State Laws Add Another Layer
Federal rules govern interstate commerce and imports, but individual states can set their own policies for cheese produced and sold within their borders. Some states permit the sale of raw-milk cheese that hasn’t met the 60-day aging requirement through direct farm sales or farmers’ markets, while others are more restrictive.

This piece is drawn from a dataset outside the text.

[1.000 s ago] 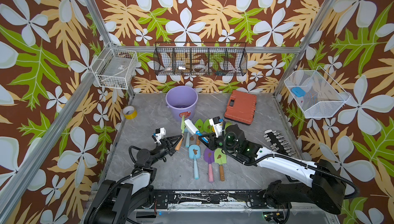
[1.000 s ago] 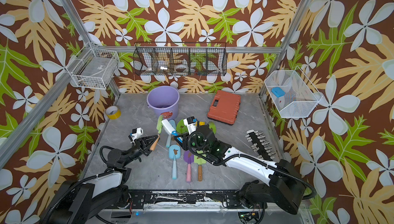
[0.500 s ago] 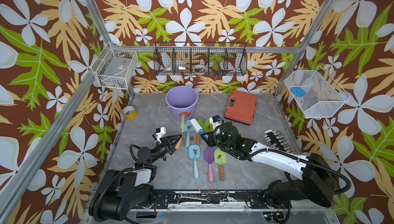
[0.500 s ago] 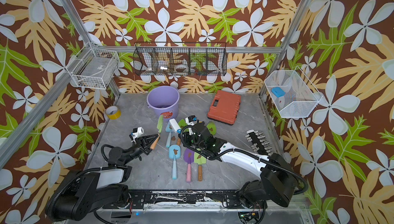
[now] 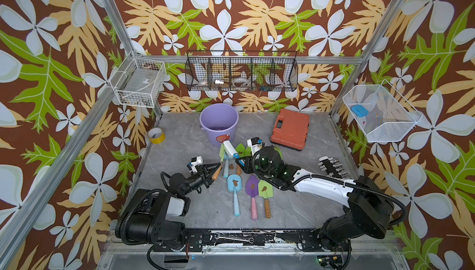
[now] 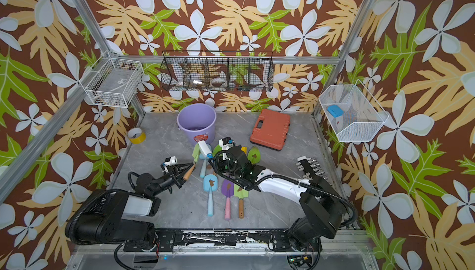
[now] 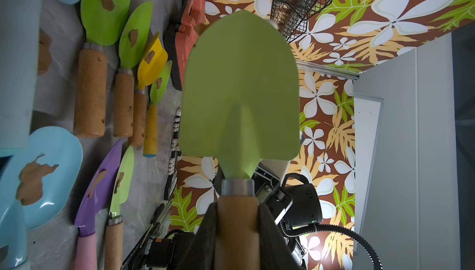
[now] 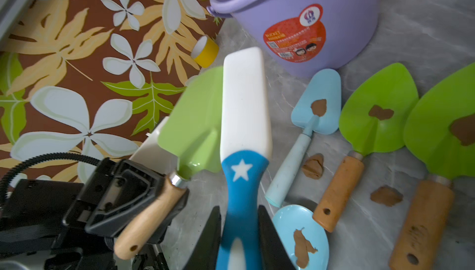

This means availability of young raw-milk cheese varies significantly depending on where you live, though it remains a niche market.
Raw Cheese and Flavor Differences
Cheesemakers who work with raw milk argue that pasteurization strips away native enzymes and beneficial microorganisms that contribute to more complex flavors. Research supports this to a degree. Studies comparing raw and pasteurized versions of the same cheese have found that raw-milk cheeses develop more intense flavor compounds during aging, partly because the natural enzymes that survive in unpasteurized milk break down fats and proteins more actively. Raw-milk cheeses tend to be more acidic and show higher levels of fat breakdown, both of which contribute to stronger, more varied taste profiles.
The tradeoff is microbial. Raw-milk cheeses start with significantly higher bacterial counts. While aging reduces these populations substantially, studies have found that some concerning bacteria, including coliforms and E. coli, can persist in raw-milk cheese even after 60 days of ripening. This is why the 60-day rule, while helpful, isn’t considered a perfect guarantee of safety, and why some food safety experts have periodically called for stricter regulations.
Who Should Be Extra Cautious
Pregnant women, young children, older adults, and anyone with a weakened immune system face higher risk from Listeria and other pathogens that can survive in raw-milk cheese. For these groups, sticking with cheeses clearly labeled as pasteurized, particularly when it comes to soft varieties, is the safer choice. Heating any soft cheese to 165°F before eating it also kills Listeria and other harmful bacteria, regardless of whether the cheese was originally made from raw or pasteurized milk.